Your quick guide to the news in social enterprise, impact investment and mission-driven business. This week: Danone condemned for plastic pollution, impact jargon reaches 'criminal' levels, and The Body Shop closures confirmed.

UK: The Just Transition Finance Lab, which aims to promote financial solutions that can help shift the global economy towards net-zero, launched this week. Established by the Grantham Research Institute on Climate Change and the Environment at the London School of Economics and Political Science (LSE), the lab will focus on designing financial instruments, metrics and strategies that can be used by financiers in the public and private sectors. It builds on the commitment within the Paris Agreement on climate change to support “a just transition” for workers and communities. Marking its launch, the lab released a report stating that “both public and private finance will need a range of new financial tools and instruments to facilitate the just transition”.


Indonesia: French consumer goods giant Danone has been found to be the producer of a quarter of all polyethylene terephthalate (PET) bottles littering Indonesia’s rivers, primarily through its bottled water brand, Aqua, topping a new ranking of the country's biggest plastic polluters. Also among the top 10 plastic polluters were Unilever, Nestle and Coca-Cola. The data was presented in a 2023 impact report published by Sungai Watch, a Bali-based environmental non-profit that deploys river barriers around the country to prevent plastic debris from leaking into the ocean. Aqua, which pledged in 2018 to remove more plastic from the environment than it uses by 2025, was the first Indonesian company to be awarded B Corp status by B Lab in the same year, bringing Danone a step closer to achieving B Corp certification across all its entities. Read more about Danone’s journey to becoming a B Corp here.


UK: Is the impact investing sector the worst corporate jargon user? In response to London business newspaper City AM’s ‘corporate jargon’ column, Caroline Hailstone, of the UK’s social investment wholesaler, Big Society Capital wrote in to suggest more terms for the column to explore. They included: ‘catalytic capital’, ‘enterprise level data’ and ‘social outcomes contracts’. “We are a sector that’s truly criminal for [corporate jargon],” she noted. 


Germany: Next week 50 young eco-innovators will gather with environmental experts, business leaders, investors, academics and government officials for the first ever beVisioneers Global Summit in Stuttgart, Germany. The annual summit will offer the young people the chance to showcase their solutions to the climate crisis and build their network. It is an initiative of the beVisioneers Mercedes-Benz Fellowship, a programme that provides innovators between the ages of 16 and 28 with the training, mentoring and resources to develop their planet-positive projects. Designed by The DO School Fellowships and fully funded by Mercedes-Benz, beVisioneers selects fellows based on their leadership potential and the viability of their project ideas, offering financial support to those who would otherwise be unable to participate.
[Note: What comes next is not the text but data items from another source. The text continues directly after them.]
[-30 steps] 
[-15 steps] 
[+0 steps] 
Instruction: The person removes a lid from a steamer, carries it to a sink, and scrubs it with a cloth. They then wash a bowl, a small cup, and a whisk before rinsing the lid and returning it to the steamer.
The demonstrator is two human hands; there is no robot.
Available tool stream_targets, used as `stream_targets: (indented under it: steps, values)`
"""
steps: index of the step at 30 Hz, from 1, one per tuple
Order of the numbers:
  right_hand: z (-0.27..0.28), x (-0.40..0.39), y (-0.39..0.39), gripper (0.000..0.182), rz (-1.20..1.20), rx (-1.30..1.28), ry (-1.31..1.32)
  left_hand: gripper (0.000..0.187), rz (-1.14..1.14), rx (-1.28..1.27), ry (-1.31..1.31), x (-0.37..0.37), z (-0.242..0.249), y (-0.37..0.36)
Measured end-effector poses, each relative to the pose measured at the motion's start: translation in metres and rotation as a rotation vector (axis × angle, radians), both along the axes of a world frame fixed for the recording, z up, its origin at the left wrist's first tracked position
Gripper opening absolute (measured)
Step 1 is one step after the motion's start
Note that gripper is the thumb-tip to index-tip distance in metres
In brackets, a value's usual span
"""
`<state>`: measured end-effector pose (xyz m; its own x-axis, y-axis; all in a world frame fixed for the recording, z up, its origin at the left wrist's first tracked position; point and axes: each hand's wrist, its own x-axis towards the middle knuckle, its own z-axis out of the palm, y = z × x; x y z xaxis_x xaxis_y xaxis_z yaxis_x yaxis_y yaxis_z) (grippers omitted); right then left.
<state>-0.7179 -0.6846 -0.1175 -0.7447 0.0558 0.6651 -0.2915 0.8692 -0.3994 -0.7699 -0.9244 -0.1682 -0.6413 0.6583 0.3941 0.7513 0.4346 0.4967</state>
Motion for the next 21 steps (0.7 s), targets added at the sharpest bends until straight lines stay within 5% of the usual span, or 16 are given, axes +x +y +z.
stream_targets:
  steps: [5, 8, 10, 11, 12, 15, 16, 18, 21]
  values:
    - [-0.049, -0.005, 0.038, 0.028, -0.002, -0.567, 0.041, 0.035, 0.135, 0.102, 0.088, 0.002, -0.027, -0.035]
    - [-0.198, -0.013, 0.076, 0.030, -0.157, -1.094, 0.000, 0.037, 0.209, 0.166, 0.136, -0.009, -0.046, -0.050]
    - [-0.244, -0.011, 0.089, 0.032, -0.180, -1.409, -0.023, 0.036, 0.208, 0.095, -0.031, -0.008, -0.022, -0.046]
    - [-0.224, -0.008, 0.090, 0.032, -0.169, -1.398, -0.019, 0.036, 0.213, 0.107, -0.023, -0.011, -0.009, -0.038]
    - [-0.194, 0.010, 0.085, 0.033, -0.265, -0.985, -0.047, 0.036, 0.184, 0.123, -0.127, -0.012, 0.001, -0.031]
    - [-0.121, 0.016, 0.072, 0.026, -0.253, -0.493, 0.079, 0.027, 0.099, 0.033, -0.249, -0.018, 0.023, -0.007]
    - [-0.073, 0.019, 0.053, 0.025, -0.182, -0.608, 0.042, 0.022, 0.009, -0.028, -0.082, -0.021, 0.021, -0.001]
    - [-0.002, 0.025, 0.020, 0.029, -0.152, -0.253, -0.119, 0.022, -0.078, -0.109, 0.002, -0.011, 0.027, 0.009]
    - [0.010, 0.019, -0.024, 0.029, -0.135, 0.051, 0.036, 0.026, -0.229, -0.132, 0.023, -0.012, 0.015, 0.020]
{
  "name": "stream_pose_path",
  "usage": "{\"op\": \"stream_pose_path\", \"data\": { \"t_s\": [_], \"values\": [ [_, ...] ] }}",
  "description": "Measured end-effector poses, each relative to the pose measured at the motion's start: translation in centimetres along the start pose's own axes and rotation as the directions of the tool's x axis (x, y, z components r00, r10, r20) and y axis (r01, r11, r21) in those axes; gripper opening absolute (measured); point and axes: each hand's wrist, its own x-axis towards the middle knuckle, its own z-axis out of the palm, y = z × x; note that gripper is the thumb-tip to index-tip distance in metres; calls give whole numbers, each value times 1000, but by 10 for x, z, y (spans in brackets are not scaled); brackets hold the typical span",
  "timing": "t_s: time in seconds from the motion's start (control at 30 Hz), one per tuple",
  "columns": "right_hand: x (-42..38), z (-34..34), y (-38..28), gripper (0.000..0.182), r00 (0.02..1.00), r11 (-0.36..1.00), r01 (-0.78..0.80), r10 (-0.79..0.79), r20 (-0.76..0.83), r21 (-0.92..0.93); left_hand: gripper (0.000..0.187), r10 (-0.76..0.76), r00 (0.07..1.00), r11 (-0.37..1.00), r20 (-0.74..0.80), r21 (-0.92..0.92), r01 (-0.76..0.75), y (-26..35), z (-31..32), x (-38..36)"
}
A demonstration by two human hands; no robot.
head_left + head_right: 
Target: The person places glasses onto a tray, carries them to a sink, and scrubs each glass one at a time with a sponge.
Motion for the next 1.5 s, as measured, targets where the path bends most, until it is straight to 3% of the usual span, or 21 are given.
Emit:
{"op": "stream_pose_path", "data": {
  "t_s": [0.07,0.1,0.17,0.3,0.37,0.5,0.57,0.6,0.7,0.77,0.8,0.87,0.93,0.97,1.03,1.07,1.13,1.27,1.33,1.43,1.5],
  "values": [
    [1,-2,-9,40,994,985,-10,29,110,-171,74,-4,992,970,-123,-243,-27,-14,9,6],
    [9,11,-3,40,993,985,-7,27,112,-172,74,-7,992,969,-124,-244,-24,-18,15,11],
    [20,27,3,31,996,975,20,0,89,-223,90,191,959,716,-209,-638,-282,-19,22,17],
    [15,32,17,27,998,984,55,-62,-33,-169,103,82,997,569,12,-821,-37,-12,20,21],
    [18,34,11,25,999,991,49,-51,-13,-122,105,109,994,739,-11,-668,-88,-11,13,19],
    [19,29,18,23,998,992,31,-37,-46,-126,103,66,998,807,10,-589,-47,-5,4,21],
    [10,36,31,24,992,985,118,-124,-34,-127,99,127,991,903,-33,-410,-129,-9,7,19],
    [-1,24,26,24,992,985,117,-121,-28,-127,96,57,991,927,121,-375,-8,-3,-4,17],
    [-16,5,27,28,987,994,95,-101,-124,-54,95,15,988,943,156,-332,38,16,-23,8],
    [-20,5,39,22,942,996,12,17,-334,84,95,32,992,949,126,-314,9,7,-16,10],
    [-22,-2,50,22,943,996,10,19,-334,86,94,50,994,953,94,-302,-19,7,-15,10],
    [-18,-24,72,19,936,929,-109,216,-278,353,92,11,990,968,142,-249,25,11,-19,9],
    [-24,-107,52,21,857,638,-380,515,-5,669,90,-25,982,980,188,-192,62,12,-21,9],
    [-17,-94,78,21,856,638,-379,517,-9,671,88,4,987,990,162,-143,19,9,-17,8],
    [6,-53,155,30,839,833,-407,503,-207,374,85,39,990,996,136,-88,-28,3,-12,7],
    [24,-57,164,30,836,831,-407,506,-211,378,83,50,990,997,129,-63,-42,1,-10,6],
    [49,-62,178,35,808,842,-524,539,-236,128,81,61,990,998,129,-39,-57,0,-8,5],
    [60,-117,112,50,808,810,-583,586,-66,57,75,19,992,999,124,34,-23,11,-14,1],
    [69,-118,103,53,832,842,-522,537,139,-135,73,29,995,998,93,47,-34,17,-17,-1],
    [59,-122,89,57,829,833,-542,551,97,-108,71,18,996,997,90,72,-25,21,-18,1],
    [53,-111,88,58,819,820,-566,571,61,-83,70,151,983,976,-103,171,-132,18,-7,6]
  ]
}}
UK: The Body Shop UK’s administrators at FRP Advisory confirmed this week that the retailer will close nearly half of its 198 UK stores, with seven sites across London, Bristol and Warwickshire already shut on 20 February. FRP announced that “a reduced store footprint” would help the retailer renew its focus on its “online sales channels and wholesale strategies”, enabling “a return to financial stability”. The news comes after The Body Shop announced last week that it was going into administration, a decision made by its previous owner, private equity firm Aurelius, after it faced “an extended period of financial challenges”. Aurelius bought the company just three months ago from Natura &Co. Read about how the downfall of The Body Shop, which was a pioneer in selling ethical, eco-friendly cosmetics, has garnered mixed reactions across the impact community and the general public.


Movers and shakers 


Figure of the week: US$0.5m is the amount of grant funding alongside technical support committed earlier this month by impact investor SVX Colombia to 17 impact-driven accelerators and enterprises in the second cohort of its investment readiness programme. The programme, called El Programa de Apoyo a la Inversión de Impacto en Colombia (PAIIC), aims to catalyse the impact investing market in Colombia and is funded by the Canadian government. The most recent data from Colombia’s National Advisory Board on impact investing shows there is US$473m in impact investments in Colombia.